Previous studies, including ours, have shown that chronic stress such as social isolation plays a critical role in the procession of breast cancer. Chronic stress increased NE and E released from the sympathetic nervous system (SNS) and/or the adrenal medulla that, by activating β2 receptors on the macrophages, promoted macrophages to M2 phenotype and thus led to the progression of breast cancer. However, the underlying molecular mechanism is unclear. Our whole-genome microarray data indicated that PPARγ acted as a major player in the progression of breast cancer induced by chronic stress. Q-PCR, Western blot and FACS results confirmed that expression of PPARγ and M2-related molecules such as CD163 and MR enchanced significantly under chronic stress or NE treatment. Therefore, we hypothesized that PPARγ and its related up- and down-stream signaling pathways may play a crucial role in promoting M2 polarization of macrophages induced by chronic stress. Our aims are as follows: 1) To confirm that chronic stress and activation of adrenergic systems promote the expression of PPARγ on macrophages; 2) To investigate the role of PPARγ in adrenergic systems promoting the polarization of macrophages toward M2 and hence the progression of breast cancer; 3) To reveal the role of CREB/PPARγ/NOX4 /ROS signaling pathway in promoting macrophages polarized to M2 phenotype..This study will confirm that the adrenergic system, a key player in the neuroendocrine immune networks, plays an important regulatory role in the tumor microenvironment. Our study may provide new targets for tumor prevention and treatment that is associated with the perspective of social psychology.

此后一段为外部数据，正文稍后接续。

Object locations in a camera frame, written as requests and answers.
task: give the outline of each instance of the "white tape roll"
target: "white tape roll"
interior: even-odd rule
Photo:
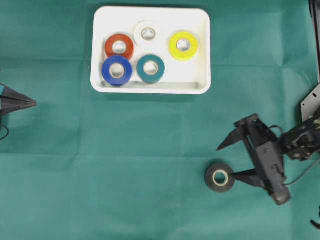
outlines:
[[[138,46],[154,46],[161,44],[163,31],[156,22],[141,21],[134,28],[133,39]]]

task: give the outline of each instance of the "black tape roll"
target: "black tape roll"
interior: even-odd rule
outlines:
[[[224,181],[220,182],[219,180],[215,179],[216,174],[221,173],[224,175]],[[232,168],[222,162],[214,163],[208,167],[205,172],[205,183],[209,189],[215,191],[217,193],[225,193],[232,189],[235,184],[235,180],[229,177],[229,174],[233,174],[234,171]]]

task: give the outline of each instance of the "plastic tray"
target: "plastic tray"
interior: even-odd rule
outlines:
[[[106,40],[116,33],[128,35],[134,42],[135,26],[141,21],[152,21],[162,28],[163,41],[153,48],[134,45],[130,60],[133,73],[130,81],[122,86],[108,84],[101,73],[107,59],[104,51]],[[172,34],[178,31],[193,33],[198,40],[198,50],[187,61],[174,59],[168,49]],[[162,58],[165,73],[155,84],[144,83],[138,76],[138,60],[154,54]],[[210,19],[202,9],[103,6],[94,15],[91,85],[101,93],[144,94],[203,94],[211,86]]]

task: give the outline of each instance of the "wire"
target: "wire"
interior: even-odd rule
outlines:
[[[271,127],[269,127],[269,129],[279,129],[281,132],[281,135],[284,134],[284,130],[282,129],[282,127],[280,127],[278,125],[272,125]]]
[[[0,126],[4,127],[6,129],[6,134],[3,137],[0,138],[0,141],[1,141],[1,140],[5,139],[6,137],[8,137],[9,129],[5,125],[3,125],[2,123],[0,123]]]
[[[287,184],[284,184],[284,186],[289,186],[292,184],[295,184],[298,180],[300,180],[307,172],[309,172],[310,169],[312,169],[318,162],[320,161],[320,158],[316,161],[314,161],[306,170],[304,170],[303,173],[300,174],[294,181],[289,182]]]

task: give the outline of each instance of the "green tablecloth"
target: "green tablecloth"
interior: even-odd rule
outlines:
[[[103,94],[90,84],[93,16],[105,5],[201,8],[211,19],[203,95]],[[317,239],[319,166],[277,206],[204,173],[220,159],[252,168],[242,143],[216,147],[259,113],[285,131],[317,84],[307,0],[1,0],[0,82],[38,106],[5,117],[0,143],[4,240]],[[286,160],[288,180],[310,161]]]

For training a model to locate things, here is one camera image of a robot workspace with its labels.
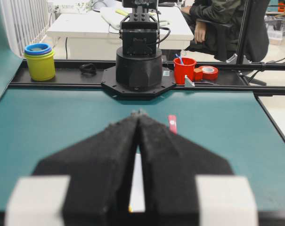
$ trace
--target red plastic cup
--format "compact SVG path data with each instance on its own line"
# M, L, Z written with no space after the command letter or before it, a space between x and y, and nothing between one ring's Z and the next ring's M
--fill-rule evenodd
M194 69L197 63L194 59L187 57L183 57L182 61L184 65L181 64L179 58L174 59L174 76L178 85L184 85L185 75L187 75L191 81L194 80Z

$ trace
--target sticker
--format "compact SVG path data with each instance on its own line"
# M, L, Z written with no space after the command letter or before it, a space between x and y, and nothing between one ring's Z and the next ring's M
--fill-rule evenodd
M163 76L169 76L170 75L170 71L163 71Z

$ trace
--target office chair
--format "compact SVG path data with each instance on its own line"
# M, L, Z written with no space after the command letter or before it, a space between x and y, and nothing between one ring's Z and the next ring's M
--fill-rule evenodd
M246 32L246 46L244 47L244 54L247 59L252 62L261 61L268 52L269 39L267 29L265 26L264 16L269 5L270 0L253 0L252 10L250 13L250 20ZM236 52L227 51L227 33L232 27L232 24L219 24L208 20L197 19L197 21L210 24L217 31L217 52L209 51L207 49L193 49L189 51L198 51L215 56L215 59L226 61ZM262 40L256 40L257 37L262 37Z

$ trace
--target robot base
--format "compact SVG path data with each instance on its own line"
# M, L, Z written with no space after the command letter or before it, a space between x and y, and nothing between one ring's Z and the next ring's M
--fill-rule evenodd
M116 81L116 67L104 70L102 86L116 91L121 96L127 97L156 97L176 86L174 72L163 68L162 80L159 84L148 88L132 88Z
M129 56L123 47L116 52L116 81L126 87L147 88L160 84L162 79L162 51L152 56Z

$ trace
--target teal table surface
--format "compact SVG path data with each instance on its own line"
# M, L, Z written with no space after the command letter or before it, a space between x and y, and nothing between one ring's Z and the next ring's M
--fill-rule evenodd
M102 90L9 89L0 101L0 211L39 159L138 109L164 124L176 115L180 135L248 177L259 210L285 210L285 143L253 93L169 91L125 101Z

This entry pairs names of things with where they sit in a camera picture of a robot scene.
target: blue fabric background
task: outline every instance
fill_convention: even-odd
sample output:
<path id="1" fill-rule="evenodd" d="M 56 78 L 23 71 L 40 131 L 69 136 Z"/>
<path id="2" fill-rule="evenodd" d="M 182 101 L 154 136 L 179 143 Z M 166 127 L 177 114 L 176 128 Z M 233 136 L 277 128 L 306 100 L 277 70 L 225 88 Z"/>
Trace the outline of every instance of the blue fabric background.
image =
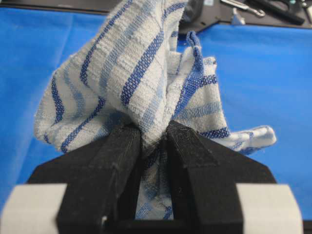
<path id="1" fill-rule="evenodd" d="M 98 31 L 104 16 L 0 8 L 0 210 L 17 183 L 61 153 L 33 137 L 51 73 Z M 288 183 L 312 219 L 312 30 L 216 25 L 199 38 L 215 56 L 232 131 L 271 125 L 277 143 L 251 155 Z M 183 51 L 186 42 L 178 43 Z"/>

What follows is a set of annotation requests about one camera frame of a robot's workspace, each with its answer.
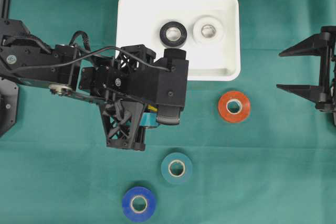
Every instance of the tape roll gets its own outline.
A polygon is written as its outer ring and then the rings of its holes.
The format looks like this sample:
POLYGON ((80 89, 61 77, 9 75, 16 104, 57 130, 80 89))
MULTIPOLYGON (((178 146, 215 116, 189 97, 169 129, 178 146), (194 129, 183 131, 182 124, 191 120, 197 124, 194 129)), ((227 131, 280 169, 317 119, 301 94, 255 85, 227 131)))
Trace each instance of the tape roll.
POLYGON ((193 164, 184 154, 174 152, 164 158, 161 164, 161 173, 164 179, 173 185, 187 182, 193 173, 193 164), (174 164, 180 164, 182 170, 175 174, 172 170, 174 164))
POLYGON ((199 44, 213 44, 223 39, 222 23, 214 17, 200 18, 193 27, 194 40, 199 44))
POLYGON ((218 111, 221 117, 229 123, 240 123, 248 118, 251 111, 250 100, 239 91, 229 91, 222 95, 218 102, 218 111), (239 106, 237 112, 229 110, 229 103, 236 102, 239 106))
POLYGON ((187 30, 181 23, 171 21, 161 27, 160 39, 168 47, 182 47, 187 40, 187 30))
POLYGON ((155 212, 156 199, 154 194, 145 187, 136 186, 125 193, 122 198, 122 210, 124 215, 133 222, 143 222, 148 220, 155 212), (145 207, 142 210, 136 210, 133 202, 137 198, 142 198, 145 207))

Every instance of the metal bracket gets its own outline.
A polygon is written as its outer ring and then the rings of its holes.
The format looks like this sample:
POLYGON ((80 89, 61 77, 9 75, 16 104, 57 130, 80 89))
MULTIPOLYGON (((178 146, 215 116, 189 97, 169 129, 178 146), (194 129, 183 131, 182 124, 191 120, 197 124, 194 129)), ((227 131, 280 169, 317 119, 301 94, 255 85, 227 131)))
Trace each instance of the metal bracket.
POLYGON ((18 95, 19 87, 16 83, 0 79, 0 136, 16 123, 18 95))

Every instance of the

综合文献报道及我们的前期研究显示社交孤立等慢性应激通过交感神经系统（SNS）和肾上腺髓质释放NE和E作用于巨噬细胞上β2受体促进其向M2型极化从而发挥促瘤效应，但机制不清。前期基因芯片结果显示其可能主要由PPARγ信号通路介导；而且慢性应激或NE处理后瘤内PPARγ及M2型相关分子表达均明显增加。因此本课题拟通过系统研究来证明PPARγ在慢性应激后促巨噬细胞M2型极化中的关键作用及其上下游信号通路。主要研究工作如下：1)证实慢性应激及肾上腺素能系统（AS）促进巨噬细胞上PPARγ的表达；2)阐述PPARγ在肾上腺素能系统促巨噬细胞向M2型极化进而促瘤中的作用；3)揭示CREB/PPARγ/NOX4/ROS信号通路在PPARγ促巨噬细胞向M2型极化中的作用。本研究将从心理应激角度证实神经内分泌免疫网络中的关键：AS对肿瘤微环境的重要调节作用并揭示其机制，以期为肿瘤防治提供新靶点新手段。

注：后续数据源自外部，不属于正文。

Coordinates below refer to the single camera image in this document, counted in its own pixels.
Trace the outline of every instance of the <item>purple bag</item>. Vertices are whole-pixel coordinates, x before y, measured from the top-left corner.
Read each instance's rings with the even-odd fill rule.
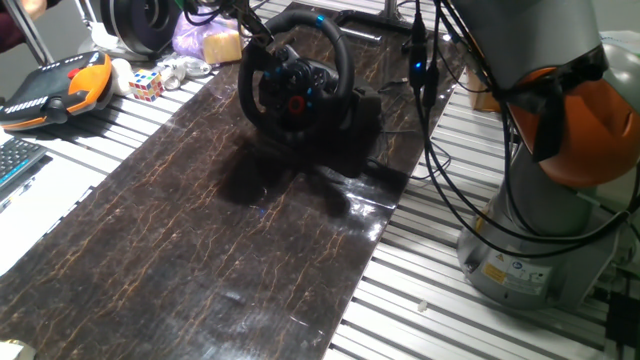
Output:
[[[205,13],[210,9],[201,8],[198,12]],[[194,22],[205,21],[209,16],[190,15]],[[178,18],[176,30],[173,32],[171,43],[173,49],[178,55],[193,56],[204,60],[202,44],[207,36],[218,35],[222,33],[237,33],[238,23],[236,20],[226,20],[220,16],[213,21],[202,26],[191,25],[184,16],[184,12]]]

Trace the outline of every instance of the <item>racing wheel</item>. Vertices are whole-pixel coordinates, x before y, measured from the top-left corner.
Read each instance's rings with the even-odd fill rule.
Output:
[[[271,54],[254,39],[245,48],[238,78],[240,104],[247,118],[268,137],[291,147],[344,128],[345,121],[350,121],[347,114],[355,112],[350,106],[358,96],[349,42],[331,19],[311,11],[292,10],[265,24],[274,36],[297,25],[318,28],[331,41],[335,69],[299,56],[289,45]],[[263,72],[258,90],[264,112],[258,109],[253,95],[256,71]]]

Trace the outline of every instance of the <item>blue light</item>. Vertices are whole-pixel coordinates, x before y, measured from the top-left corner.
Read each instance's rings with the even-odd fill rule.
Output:
[[[318,17],[316,18],[316,27],[322,26],[322,22],[323,21],[324,21],[324,16],[323,15],[318,15]]]

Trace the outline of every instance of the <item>keyboard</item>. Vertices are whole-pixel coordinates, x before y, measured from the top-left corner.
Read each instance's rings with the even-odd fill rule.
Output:
[[[12,138],[0,145],[0,192],[40,160],[47,149]]]

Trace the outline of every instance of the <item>person's arm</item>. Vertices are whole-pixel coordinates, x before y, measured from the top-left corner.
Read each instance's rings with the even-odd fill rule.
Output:
[[[22,6],[31,20],[42,16],[47,8],[57,4],[60,0],[21,0]],[[5,52],[24,42],[24,35],[13,22],[11,16],[0,3],[0,53]]]

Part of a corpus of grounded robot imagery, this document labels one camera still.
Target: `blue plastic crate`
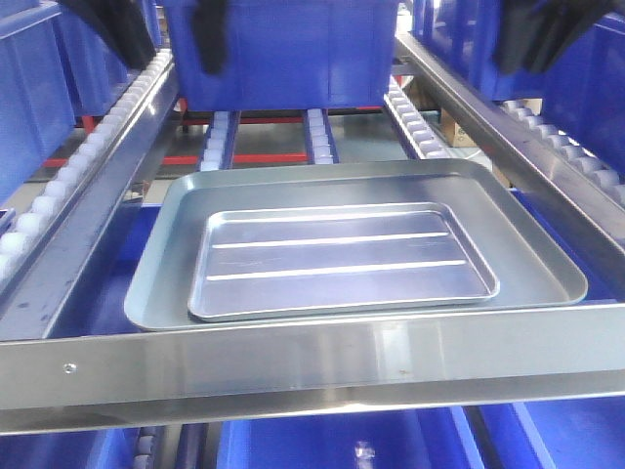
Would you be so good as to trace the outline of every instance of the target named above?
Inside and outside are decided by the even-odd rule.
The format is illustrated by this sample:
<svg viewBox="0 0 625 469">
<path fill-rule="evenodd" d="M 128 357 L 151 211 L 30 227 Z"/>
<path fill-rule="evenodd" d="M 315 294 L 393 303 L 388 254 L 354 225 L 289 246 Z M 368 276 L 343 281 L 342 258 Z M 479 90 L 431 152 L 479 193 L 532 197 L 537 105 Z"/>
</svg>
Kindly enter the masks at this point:
<svg viewBox="0 0 625 469">
<path fill-rule="evenodd" d="M 0 438 L 0 469 L 130 468 L 138 429 Z"/>
<path fill-rule="evenodd" d="M 0 200 L 67 138 L 74 124 L 47 3 L 0 20 Z"/>
<path fill-rule="evenodd" d="M 372 449 L 375 457 L 356 460 L 356 447 Z M 242 420 L 222 427 L 218 469 L 320 467 L 484 466 L 459 407 Z"/>
<path fill-rule="evenodd" d="M 206 74 L 194 0 L 163 0 L 182 95 L 191 110 L 358 107 L 389 87 L 396 0 L 230 0 L 229 60 Z"/>
<path fill-rule="evenodd" d="M 501 0 L 415 0 L 413 34 L 490 100 L 540 98 L 543 75 L 504 75 L 492 60 L 500 5 Z"/>
<path fill-rule="evenodd" d="M 602 398 L 481 408 L 505 467 L 625 466 L 625 399 Z"/>
<path fill-rule="evenodd" d="M 160 45 L 153 0 L 141 0 L 147 29 Z M 56 21 L 57 40 L 74 114 L 104 115 L 128 87 L 129 70 L 87 23 L 62 8 Z"/>
<path fill-rule="evenodd" d="M 547 73 L 546 120 L 625 174 L 625 19 L 609 15 Z"/>
<path fill-rule="evenodd" d="M 39 6 L 39 0 L 0 0 L 0 18 Z"/>
</svg>

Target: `metal baking tray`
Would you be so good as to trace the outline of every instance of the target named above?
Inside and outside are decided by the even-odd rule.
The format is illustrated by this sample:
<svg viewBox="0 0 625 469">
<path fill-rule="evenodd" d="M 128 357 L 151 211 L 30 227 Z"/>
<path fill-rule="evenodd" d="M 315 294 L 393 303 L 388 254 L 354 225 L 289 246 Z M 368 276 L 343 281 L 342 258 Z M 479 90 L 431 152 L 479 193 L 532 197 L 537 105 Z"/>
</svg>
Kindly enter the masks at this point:
<svg viewBox="0 0 625 469">
<path fill-rule="evenodd" d="M 586 295 L 583 274 L 485 168 L 458 159 L 385 161 L 184 176 L 165 197 L 125 299 L 126 315 L 146 330 L 218 329 L 285 320 L 206 322 L 188 313 L 206 220 L 216 213 L 419 202 L 450 207 L 497 275 L 498 294 L 476 304 L 339 311 L 325 318 L 488 312 L 571 304 Z M 307 320 L 313 317 L 309 313 L 288 320 Z"/>
<path fill-rule="evenodd" d="M 211 215 L 188 309 L 200 320 L 460 305 L 496 276 L 440 203 L 239 210 Z"/>
</svg>

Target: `small metal tray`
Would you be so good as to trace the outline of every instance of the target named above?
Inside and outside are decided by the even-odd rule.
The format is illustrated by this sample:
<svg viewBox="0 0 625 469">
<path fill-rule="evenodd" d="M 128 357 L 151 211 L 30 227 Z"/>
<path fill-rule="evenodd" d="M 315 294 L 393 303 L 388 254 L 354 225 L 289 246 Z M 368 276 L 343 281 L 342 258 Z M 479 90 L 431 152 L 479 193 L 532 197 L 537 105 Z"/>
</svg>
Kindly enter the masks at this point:
<svg viewBox="0 0 625 469">
<path fill-rule="evenodd" d="M 228 328 L 296 318 L 206 322 L 188 300 L 206 220 L 219 212 L 435 202 L 453 210 L 499 279 L 494 297 L 465 305 L 338 312 L 354 320 L 397 314 L 487 313 L 575 303 L 587 282 L 575 264 L 483 167 L 458 159 L 291 166 L 195 173 L 170 188 L 126 296 L 127 317 L 147 330 Z M 234 295 L 231 301 L 238 301 Z"/>
<path fill-rule="evenodd" d="M 240 210 L 208 218 L 188 308 L 262 319 L 460 305 L 498 288 L 440 203 Z"/>
</svg>

本项目探讨了PPARγ在慢性应激后巨噬细胞M2型极化中的关键作用及其上下游信号通路。主要研究工作如下：1)证实慢性应激及肾上腺素能系统（AS）促进巨噬细胞上PPARγ的表达；2)阐述PPARγ在肾上腺素能系统促巨噬细胞向M2型极化进而促瘤中的作用；3)揭示CREB/PPARγ/NOX4/ROS信号通路在PPARγ促巨噬细胞向M2型极化中的作用。研究结果发现在慢性应激激活肾上腺素能β2受体（β2AR），进而通过腺苷酸环化酶（AC）信号通路促进PPARγ的表达，导致巨噬细胞RAW264.7细胞向M2型极化，最终加快乳腺癌进展。在小鼠动物实验上，我们也发现了同样的效应。β2AR 抑制剂ICI118551和/或PPARγ抑制剂GW9662可抑制慢性应激及其相关激素尤其是去甲肾上腺素促巨噬细胞向M2型极化的效应。另外，NOX4/ROS信号通路介导了PPARγ促进巨噬细胞向M2型极化的作用。本研究证实神经内分泌免疫网络中的关键角色肾上腺能系统对肿瘤微环境的重要调节作用，并揭示了其作用机制，为乳腺癌的防治提供心理社会因素方面的理论指导，为肿瘤防治提供新靶点新手段。